Microsoft Azure offers a Document DB storage option along with its blobs and SQL Servers. This is very nice and keeping in perfect pace with today’s crazy world. Any enterprise should, in my opinion, adopt the strategy of using different kinds of storage for different use cases. Trying to adopt an “one-size-fits-all” strategy may backfire. There are use cases where RDBMS fits well. There are use cases for Cassandra (High Availability, Eventual Consistency), HBase (Strong Consistency, serialized updates), Aerospike (Immediate consistency in-memory key value store) and other No-SQL databases. Some data stores need replication, some don’t. Some need backups, some don’t. The hybrid approach to persistence has a new name – Polyglot Persistence.
RDBMS purists are known to be particularly fond of banks and financial institutions. They usually consider the financial domain as the use case bringing out how important consistency is – after all, money matters are so important that should not all transactions result in a consistent state immediately? Eventual consistency models must not be good enough? Rigid ACID concepts must be followed by the financial domain? Therefore, they must be using RDBMS?
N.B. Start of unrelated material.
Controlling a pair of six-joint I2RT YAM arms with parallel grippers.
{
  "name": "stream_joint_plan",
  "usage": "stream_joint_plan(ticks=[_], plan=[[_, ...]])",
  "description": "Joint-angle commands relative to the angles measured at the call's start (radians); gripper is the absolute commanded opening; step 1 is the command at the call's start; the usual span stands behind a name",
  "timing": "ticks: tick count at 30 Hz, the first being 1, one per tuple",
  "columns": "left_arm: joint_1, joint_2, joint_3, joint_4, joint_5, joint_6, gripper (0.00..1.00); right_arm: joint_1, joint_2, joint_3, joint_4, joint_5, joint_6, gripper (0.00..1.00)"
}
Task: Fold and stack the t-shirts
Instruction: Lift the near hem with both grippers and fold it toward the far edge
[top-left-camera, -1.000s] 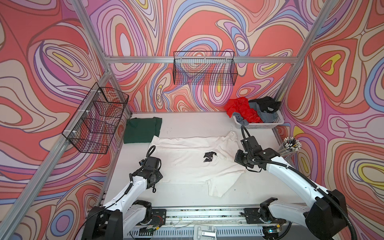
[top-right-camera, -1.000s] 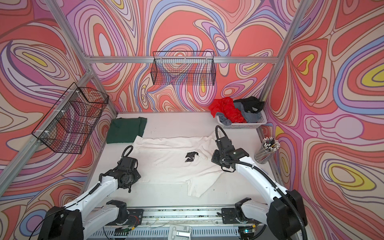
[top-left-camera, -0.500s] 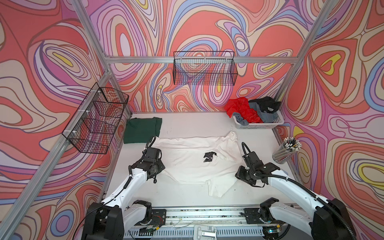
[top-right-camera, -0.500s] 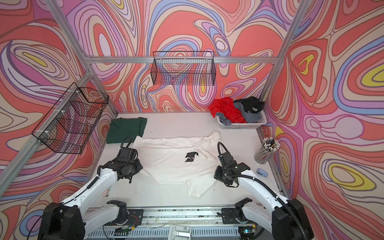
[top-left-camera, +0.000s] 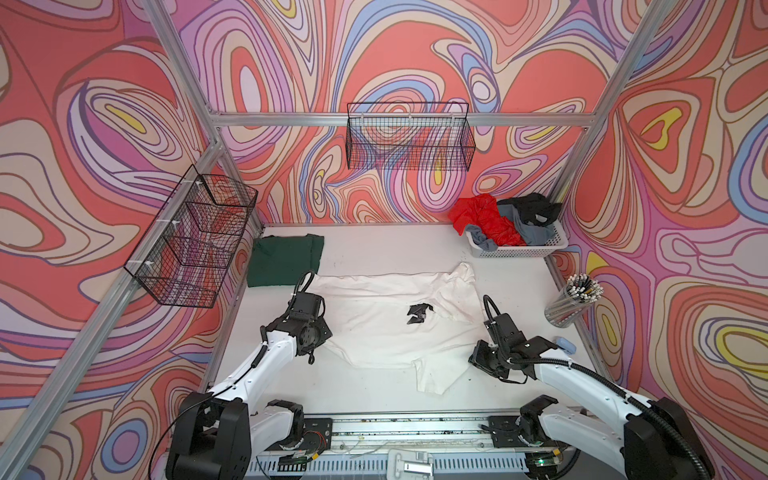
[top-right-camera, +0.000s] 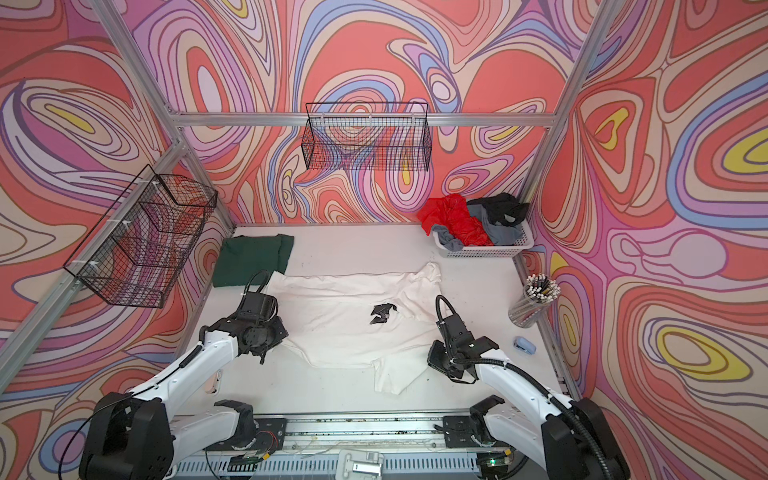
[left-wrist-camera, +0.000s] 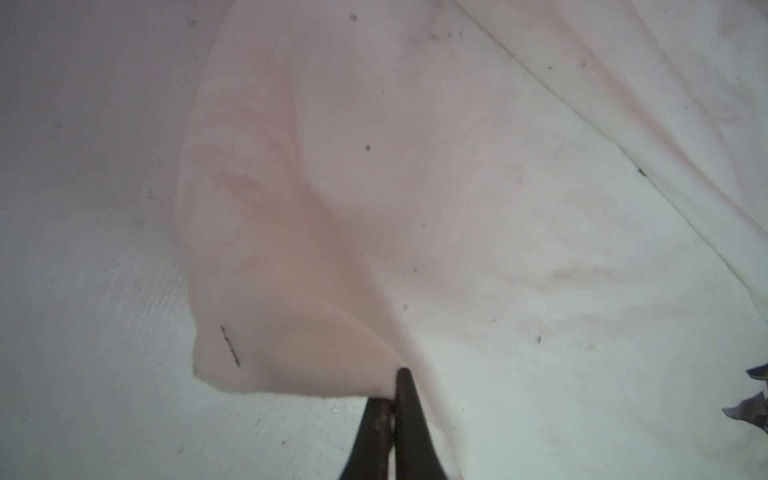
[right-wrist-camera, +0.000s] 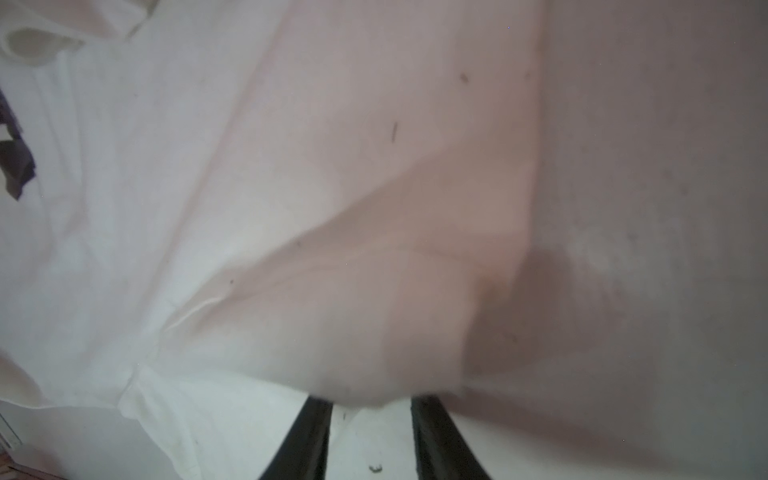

Turns out that even that assumption may not be true. I will not explain this myself as Eric Brewer himself does the lucid explanation of ATM machines and banks in general. Check this out (it is an excerpt from the longer video which is linked on that page as well).
In conclusion, like the Matrix spoon, we must bend ourselves with the bending rules of today’s Big Data world. We must preserve the sanctity of the purist mindset but also focus on getting more done by willing to bend the rules.
My views are my own, not my employer’s.